A couple of the students in Ted Bunn’s research group published papers recently on their research in cosmology. You can find more details about their work in some posts on Ted’s blog.
Junior Austin Bourdon and Bunn published a paper analyzing some puzzling results from the WMAP satellite. WMAP is a NASA-funded orbiting telescope that has mapped the cosmic microwave background radiation in great detail. This radiation is the oldest light in the Universe and tells us a lot about conditions shortly after the Big Bang. Some features of these maps appear inconsistent with the best theoretical models. Austin and Bunn tried to search for alternative explanations. The paper was accepted for publication in the journal Physical Review D. Bunn wrote a bit more about it in this blog post, or if you really want the details you can read the paper. (Use the link at the upper right to download the PDF if you want the whole thing.)

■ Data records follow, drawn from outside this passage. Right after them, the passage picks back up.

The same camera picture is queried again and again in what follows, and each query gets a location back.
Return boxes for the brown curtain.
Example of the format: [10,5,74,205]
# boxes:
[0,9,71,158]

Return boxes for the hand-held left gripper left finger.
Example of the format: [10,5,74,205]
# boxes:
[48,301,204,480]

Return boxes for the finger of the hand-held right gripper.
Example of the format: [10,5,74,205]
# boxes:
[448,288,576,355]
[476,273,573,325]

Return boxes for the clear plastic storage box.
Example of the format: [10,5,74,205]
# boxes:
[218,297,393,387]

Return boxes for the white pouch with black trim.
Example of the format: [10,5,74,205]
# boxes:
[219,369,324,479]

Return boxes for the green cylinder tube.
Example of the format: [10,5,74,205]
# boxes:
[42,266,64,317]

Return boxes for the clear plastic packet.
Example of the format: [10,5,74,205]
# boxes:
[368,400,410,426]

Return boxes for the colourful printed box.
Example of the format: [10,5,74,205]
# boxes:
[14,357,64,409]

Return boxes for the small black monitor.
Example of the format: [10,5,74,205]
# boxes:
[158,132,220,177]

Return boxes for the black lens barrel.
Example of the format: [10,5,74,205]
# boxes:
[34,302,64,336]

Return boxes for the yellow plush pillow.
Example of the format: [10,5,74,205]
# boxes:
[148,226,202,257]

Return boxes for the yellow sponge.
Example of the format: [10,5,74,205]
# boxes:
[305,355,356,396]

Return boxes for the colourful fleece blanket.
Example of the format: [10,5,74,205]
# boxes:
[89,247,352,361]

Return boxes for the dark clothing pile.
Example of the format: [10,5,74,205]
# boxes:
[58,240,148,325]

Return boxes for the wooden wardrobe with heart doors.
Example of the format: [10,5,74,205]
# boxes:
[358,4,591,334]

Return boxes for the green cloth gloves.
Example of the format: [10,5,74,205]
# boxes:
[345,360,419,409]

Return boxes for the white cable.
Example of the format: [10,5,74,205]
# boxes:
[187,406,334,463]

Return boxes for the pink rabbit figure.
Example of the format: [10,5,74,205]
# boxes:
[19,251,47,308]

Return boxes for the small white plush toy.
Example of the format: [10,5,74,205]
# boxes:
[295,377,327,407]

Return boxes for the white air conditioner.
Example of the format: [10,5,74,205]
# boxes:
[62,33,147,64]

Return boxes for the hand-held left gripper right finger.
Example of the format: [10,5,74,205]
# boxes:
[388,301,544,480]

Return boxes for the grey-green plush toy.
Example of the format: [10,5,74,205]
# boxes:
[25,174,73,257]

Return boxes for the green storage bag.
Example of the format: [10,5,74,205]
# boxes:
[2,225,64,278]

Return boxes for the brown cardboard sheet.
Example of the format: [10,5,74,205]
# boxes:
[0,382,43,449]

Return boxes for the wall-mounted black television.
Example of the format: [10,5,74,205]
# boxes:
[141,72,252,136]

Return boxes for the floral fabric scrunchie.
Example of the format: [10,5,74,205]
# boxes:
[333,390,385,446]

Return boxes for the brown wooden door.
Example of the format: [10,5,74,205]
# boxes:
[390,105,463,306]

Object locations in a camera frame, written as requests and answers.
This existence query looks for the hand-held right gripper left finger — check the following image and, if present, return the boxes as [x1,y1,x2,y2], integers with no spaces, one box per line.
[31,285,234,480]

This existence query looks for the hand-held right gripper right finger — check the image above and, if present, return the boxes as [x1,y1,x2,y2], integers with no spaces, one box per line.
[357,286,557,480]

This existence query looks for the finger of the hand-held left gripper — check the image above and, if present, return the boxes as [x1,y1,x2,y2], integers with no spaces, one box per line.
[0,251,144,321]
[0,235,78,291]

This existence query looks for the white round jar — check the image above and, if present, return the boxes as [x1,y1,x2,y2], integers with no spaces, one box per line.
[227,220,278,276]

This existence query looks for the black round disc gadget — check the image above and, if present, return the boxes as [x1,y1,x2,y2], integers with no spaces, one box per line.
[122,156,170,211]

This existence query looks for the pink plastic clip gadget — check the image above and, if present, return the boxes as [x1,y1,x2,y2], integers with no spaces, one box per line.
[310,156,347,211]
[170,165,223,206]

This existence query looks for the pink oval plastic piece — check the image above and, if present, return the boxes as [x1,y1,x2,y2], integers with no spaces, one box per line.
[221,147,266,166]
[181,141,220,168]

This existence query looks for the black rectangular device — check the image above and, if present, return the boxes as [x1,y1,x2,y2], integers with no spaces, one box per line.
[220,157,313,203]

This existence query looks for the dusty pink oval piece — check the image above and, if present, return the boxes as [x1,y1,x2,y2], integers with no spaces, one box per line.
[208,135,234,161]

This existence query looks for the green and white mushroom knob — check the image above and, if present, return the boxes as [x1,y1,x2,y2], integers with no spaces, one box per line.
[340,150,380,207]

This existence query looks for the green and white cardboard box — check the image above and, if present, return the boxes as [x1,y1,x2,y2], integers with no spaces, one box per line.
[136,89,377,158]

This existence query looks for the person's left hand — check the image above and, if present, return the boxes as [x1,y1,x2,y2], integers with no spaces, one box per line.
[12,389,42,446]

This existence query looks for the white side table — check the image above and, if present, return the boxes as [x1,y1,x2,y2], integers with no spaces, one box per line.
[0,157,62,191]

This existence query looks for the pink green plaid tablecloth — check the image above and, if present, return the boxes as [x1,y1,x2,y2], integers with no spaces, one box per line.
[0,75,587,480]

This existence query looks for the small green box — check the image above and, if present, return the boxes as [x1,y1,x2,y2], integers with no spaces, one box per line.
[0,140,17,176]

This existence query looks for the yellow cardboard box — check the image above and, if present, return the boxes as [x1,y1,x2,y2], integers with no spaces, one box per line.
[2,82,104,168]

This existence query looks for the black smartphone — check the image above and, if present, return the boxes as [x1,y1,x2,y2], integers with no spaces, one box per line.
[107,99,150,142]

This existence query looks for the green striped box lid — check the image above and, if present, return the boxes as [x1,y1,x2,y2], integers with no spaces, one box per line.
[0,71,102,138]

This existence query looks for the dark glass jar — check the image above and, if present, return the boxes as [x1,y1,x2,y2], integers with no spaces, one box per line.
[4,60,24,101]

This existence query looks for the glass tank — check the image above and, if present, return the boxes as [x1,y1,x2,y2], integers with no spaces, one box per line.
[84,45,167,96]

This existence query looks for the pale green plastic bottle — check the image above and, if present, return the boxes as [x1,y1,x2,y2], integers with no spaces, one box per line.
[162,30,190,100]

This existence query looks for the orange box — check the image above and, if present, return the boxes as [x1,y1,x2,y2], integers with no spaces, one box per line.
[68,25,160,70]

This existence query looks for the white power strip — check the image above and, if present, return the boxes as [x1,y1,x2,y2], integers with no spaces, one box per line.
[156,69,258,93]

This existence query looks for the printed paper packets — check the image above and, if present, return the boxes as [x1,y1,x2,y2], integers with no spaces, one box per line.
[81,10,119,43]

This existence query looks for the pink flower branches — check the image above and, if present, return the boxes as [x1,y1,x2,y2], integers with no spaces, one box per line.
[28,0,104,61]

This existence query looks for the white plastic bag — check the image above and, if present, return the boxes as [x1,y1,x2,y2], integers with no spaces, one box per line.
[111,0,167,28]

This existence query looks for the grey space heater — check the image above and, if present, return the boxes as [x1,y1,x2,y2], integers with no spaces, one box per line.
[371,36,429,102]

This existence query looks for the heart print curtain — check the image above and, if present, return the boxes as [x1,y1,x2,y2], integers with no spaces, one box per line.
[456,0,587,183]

Senior Brent Follin worked with Bunn and a former graduate student at the University of Wisconsin on another project having to do with the microwave background radiation. The cosmology group at UR is working with researchers at several other universities on a radically new design for a telescope to map the microwave background radiation. This telescope will be an interferometer, which really means a set of many very simple telescopes, combined with a mechanism to “mix” the light from all of them together. It’s a bit tricky to do this mixing in such a way that it’s possible to extract all of the useful information at the end. The three researchers managed to solve an important part of this problem and published the result in the journal Monthly Notices of the Royal Astronomical Society. Bunn blogged a bit about this work when we first submitted it. You can read the article if you want to.